TIMES
POSTCARD
Who says prices are rising?
By Rajpal Abeynayake
The President says she will do anything to save the Mechanism.A
friend of mine says that he will do anything to keep his television
--- because, the way the bills are going up, the tube will shut
itself off.
There
is nothing to see on the tube except those who say "Mechanism
Mechanism Mechanism.''
But, still my pal wants the television on.
It's like the fireplace in his house.
He says it gives him warmth.
He
has noticed that things are getting rickety and rackety in the country.
Train services, bus services - most public services are creaking.
But it's the television that is keeping him un-informed of these
developments, but informed of the Mechanism.
The President, he heard, said sometime recently that the Mechanism
is not a Mechanism at all.
But
since everybody calls it the Mechanism anyway, he has figured out
that the Mechanism is tied to his fuel bill.
Each time the fuel bill rises, the more times various people on
television say "the Mechanism'' is important.
His
three-wheeler driver keeps talking of the Mechanism.
By the time the three wheeler gets to his destination, he invariably
says "mechanism'' in so many ways, that my friend is convinced
that it is his Mechanism also, to make sure that his price increase
is not just appropriate -- but over and above the increase slapped
on fuel.
In Kandy they opened a car park when I was there over the weekend.
Pirith was chanted, and a foreign friend was left wondering what
a car park opening has got to do with a ban on the sales of beer.
It's
propitious to declare open a car park on a day when fuel prices
are raised. Few really can remember for which time it was raised??

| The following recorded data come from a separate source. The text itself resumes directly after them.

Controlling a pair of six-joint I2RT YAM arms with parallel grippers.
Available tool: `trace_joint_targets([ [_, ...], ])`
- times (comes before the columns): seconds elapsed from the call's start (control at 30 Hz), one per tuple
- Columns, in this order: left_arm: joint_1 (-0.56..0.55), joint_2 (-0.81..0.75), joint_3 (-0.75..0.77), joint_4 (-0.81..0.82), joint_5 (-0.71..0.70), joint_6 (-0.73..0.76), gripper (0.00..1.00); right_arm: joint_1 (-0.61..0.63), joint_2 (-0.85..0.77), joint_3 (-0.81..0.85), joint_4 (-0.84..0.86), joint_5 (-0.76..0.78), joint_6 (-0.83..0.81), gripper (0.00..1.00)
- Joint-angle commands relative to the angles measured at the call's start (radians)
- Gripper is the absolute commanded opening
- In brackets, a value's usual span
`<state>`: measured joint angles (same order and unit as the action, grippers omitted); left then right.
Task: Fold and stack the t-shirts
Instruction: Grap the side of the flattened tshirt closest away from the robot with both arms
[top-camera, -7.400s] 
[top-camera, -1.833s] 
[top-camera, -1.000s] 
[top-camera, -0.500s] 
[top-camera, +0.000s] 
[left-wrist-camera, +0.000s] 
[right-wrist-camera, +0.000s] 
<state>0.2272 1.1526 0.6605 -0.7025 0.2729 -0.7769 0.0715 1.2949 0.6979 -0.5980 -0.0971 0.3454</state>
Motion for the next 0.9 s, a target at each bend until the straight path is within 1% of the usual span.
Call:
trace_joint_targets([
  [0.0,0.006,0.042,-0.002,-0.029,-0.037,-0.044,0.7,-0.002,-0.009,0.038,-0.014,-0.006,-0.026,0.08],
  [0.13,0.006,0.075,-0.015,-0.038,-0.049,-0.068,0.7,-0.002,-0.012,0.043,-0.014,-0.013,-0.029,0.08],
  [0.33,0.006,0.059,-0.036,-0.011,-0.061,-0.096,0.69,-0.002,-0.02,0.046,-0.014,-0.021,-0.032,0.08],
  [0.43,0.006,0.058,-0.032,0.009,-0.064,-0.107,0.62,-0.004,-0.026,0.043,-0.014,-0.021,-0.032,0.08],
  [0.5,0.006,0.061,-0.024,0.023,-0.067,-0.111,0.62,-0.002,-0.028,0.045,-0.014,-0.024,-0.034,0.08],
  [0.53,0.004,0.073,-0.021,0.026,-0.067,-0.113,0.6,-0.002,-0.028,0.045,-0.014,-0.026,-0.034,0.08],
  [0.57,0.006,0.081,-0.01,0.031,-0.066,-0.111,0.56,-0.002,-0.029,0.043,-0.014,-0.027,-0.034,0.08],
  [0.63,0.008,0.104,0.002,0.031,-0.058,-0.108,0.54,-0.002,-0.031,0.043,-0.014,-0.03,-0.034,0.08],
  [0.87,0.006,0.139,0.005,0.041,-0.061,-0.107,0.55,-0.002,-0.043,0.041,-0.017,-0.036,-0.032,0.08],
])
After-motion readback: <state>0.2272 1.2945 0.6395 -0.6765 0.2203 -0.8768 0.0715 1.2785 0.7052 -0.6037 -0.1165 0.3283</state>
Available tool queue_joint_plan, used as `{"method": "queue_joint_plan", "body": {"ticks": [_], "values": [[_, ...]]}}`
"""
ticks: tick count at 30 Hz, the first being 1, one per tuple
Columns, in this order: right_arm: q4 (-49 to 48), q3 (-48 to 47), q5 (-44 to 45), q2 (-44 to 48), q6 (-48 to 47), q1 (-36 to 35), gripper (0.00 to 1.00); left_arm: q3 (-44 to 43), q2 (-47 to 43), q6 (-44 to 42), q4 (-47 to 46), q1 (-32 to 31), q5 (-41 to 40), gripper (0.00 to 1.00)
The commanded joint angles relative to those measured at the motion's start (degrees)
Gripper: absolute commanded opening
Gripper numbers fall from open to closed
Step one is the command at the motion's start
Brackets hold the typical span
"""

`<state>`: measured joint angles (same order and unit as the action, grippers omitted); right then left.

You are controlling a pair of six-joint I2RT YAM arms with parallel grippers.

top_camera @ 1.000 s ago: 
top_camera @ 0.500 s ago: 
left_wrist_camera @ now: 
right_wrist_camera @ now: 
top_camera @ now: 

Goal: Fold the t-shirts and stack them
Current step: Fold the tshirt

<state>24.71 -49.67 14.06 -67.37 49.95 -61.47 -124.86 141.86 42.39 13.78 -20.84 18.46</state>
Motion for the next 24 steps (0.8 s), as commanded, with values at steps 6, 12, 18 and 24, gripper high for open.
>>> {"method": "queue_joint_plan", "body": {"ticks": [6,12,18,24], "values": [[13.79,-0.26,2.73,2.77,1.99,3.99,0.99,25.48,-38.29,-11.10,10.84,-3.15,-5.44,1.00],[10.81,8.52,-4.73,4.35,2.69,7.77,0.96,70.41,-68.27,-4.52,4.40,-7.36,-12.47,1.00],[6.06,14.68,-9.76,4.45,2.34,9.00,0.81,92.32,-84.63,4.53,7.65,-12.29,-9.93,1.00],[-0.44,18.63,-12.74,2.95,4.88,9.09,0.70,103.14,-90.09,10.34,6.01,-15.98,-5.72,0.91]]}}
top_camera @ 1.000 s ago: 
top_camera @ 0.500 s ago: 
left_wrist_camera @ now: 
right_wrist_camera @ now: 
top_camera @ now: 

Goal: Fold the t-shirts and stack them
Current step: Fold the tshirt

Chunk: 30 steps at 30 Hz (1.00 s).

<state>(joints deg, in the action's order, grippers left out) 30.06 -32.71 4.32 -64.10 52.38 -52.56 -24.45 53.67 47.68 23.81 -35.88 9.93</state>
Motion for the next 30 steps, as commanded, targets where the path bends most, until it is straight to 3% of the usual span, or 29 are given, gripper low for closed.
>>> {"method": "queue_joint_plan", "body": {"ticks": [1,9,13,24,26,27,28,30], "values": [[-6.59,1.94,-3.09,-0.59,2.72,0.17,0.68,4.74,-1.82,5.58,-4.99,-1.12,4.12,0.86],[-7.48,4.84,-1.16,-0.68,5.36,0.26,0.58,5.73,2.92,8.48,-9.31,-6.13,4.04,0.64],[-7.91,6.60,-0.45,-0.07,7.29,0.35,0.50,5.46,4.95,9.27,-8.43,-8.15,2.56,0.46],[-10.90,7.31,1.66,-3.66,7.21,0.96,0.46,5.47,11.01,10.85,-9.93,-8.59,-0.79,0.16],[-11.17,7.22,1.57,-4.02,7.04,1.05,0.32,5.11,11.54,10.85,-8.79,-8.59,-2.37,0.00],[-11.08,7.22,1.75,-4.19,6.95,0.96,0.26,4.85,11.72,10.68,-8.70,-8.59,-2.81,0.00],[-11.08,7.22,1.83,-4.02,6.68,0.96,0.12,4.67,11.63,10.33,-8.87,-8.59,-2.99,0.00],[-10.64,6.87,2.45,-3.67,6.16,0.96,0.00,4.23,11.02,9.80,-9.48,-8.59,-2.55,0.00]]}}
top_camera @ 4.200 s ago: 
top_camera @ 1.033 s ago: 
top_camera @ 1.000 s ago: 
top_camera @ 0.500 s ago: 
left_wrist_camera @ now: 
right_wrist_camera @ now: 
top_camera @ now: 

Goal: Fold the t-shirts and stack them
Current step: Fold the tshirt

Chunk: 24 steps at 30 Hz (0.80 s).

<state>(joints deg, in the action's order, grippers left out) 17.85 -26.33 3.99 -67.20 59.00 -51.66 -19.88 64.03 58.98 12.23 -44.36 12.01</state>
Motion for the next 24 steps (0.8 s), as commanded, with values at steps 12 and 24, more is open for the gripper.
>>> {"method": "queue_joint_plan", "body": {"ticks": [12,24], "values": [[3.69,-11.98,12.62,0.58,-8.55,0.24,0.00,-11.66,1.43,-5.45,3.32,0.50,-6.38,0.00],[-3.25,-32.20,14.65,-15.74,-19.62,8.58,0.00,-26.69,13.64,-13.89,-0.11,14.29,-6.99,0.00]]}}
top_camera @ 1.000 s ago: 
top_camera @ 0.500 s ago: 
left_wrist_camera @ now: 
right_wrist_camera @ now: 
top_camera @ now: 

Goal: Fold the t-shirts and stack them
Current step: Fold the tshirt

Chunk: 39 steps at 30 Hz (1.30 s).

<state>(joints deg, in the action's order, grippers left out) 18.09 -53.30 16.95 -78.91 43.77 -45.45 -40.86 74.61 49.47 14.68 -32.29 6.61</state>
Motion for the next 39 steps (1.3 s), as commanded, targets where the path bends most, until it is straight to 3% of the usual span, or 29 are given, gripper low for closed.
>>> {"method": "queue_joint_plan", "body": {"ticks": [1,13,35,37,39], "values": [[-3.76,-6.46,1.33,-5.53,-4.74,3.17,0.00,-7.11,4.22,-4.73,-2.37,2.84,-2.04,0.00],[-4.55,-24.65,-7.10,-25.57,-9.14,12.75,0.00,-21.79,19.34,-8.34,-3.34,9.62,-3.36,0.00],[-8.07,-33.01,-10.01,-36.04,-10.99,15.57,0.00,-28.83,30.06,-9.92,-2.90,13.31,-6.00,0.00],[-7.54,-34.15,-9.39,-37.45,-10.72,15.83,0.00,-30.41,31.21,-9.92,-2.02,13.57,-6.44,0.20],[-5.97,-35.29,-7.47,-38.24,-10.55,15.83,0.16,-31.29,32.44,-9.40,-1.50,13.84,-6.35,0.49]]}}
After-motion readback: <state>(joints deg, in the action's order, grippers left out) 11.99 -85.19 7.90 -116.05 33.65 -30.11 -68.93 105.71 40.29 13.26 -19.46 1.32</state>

6th wasn't it? It doesn't make a difference.
Even as the car park was being opened and the fuel prices were going
up in Kandy, there was another Mechanism matter going on.
A monk was fasting.
People
went mechanically by -- as if they were afraid that stopping to
catch the scene will keep them from their busy schedules - - which
will keep them from using their cars, which in turn will keep them
from using their spanking new car park.
But
in Kandy itself, everything seemed to happen so mechanically and
so predictably that it seemed that Mechanism was not just an utterance
that trips off the tongue of politicians such as G. L. Peiris or
Samamraweera. The President came - - they closed the roads. The
car park came, they closed the bars.
A
monk began fasting, and Kandy had all the events it could take.
It wore an air of a happening city - - with the net result that
when people woke up they found suddenly that that oil prices and
electricity prices are all either going or are already gone through
the roof. But they had been almost mechanically made immune to such
developments. They walked. They listened, as more politicians said
Mechanism over television many times over.
Mr
Weerawansa said the ceasefire is something like a motor, which is
wired to explode. He said it so passionately that a lot of people
mechanically went for the remote control. But every channel said
Mechanism. There was no point controlling it - no one had a remote
chance. As the JVP says, maybe pulling the plug might help.